Opinion | Why can’t the left deal with crime? - The Washington Post
The Washington PostDemocracy Dies in Darkness

Opinion The left is adopting the right’s playbook on crime. It shouldn’t.

Columnist and editorial board member|
April 2, 2024 at 7:15 a.m. EDT
El Salvador's president, Nayib Bukele, in San Juan Opico on Nov. 23, 2022. (Marvin Recinos/AFP/Getty Images)
7 min

Shaken by the headlines about violent crime in New York City’s subway, Gov. Kathy Hochul went on TV last month “to demonstrate that Democrats fight crime.” Deploying the National Guard to help police the subway system, she said, would disprove “this narrative that Republicans have said, and hijacked the story that we’re soft on crime.”

The governor’s point amounts to an uncomfortable proposition to many in her party: When crime becomes a political problem, Democrats find nothing better to do than resort to cops, prisons and other Republican-branded strategies to address it.
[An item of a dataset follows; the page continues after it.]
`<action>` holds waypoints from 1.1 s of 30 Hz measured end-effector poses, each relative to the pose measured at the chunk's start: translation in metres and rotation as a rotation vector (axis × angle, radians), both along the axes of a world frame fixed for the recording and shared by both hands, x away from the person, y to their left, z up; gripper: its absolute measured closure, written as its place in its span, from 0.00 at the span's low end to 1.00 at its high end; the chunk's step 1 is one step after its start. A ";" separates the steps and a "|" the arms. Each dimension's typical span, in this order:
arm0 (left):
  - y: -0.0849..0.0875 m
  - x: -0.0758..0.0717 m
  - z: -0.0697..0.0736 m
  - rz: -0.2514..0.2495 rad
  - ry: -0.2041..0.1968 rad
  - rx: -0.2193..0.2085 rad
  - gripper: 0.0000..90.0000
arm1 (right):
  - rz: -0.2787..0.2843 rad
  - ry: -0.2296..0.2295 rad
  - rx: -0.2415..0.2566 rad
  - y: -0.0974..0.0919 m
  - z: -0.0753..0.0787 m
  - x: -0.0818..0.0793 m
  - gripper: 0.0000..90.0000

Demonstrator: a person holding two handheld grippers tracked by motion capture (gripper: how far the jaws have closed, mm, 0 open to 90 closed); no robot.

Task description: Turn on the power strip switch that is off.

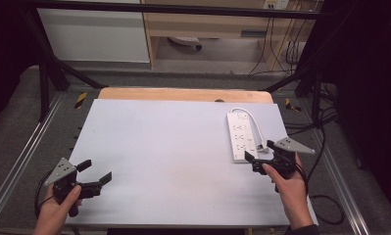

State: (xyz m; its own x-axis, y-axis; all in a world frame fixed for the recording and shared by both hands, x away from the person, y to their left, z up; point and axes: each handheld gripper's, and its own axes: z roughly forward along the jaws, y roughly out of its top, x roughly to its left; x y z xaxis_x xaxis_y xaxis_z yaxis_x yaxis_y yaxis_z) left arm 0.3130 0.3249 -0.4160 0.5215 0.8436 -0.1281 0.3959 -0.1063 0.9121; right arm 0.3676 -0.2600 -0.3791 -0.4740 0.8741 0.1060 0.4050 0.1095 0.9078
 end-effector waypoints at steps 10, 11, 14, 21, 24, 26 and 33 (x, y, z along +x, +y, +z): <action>0.000 0.000 0.000 0.001 0.001 0.006 0.06 | -0.004 0.010 0.007 -0.006 0.013 0.014 0.05; 0.000 0.000 0.000 -0.001 -0.002 0.005 0.06 | -0.006 0.012 0.009 -0.007 0.013 0.016 0.05; 0.000 0.000 0.000 0.000 -0.001 0.005 0.06 | -0.008 0.016 0.011 -0.008 0.015 0.018 0.06; 0.001 -0.001 0.001 0.004 -0.005 -0.002 0.06 | -0.017 0.043 0.013 -0.010 0.018 0.025 0.07; 0.000 -0.001 0.000 -0.001 0.000 -0.008 0.06 | -0.024 0.055 0.004 -0.010 0.018 0.029 0.07; 0.000 0.000 0.000 -0.003 0.003 -0.006 0.06 | -0.030 0.059 -0.003 -0.011 0.019 0.031 0.07; -0.001 0.000 -0.001 -0.004 0.003 0.000 0.06 | -0.026 0.075 -0.014 -0.012 0.018 0.037 0.06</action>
The implicit corollary is that the standard Democratic prescriptions can’t cut it. It might be a good idea to attend to poverty, homelessness and mental illness — the many forms of destitution and social alienation that are the root causes of crime. But when voters are worried about the safety of their families or communities, it’s cops who win the day.

This conundrum is not unique to American liberals. Violent crime has long been an intractable challenge for the political left in countries around the world.

In Europe, for instance, rising crime has gradually pushed left-leaning liberal parties to embrace punitive platforms over the years. The politics, however, have not always worked out. Less than two years ago, the left-leaning Social Democrats in Sweden were voted out of the premiership largely because of voters’ impatience with gang violence.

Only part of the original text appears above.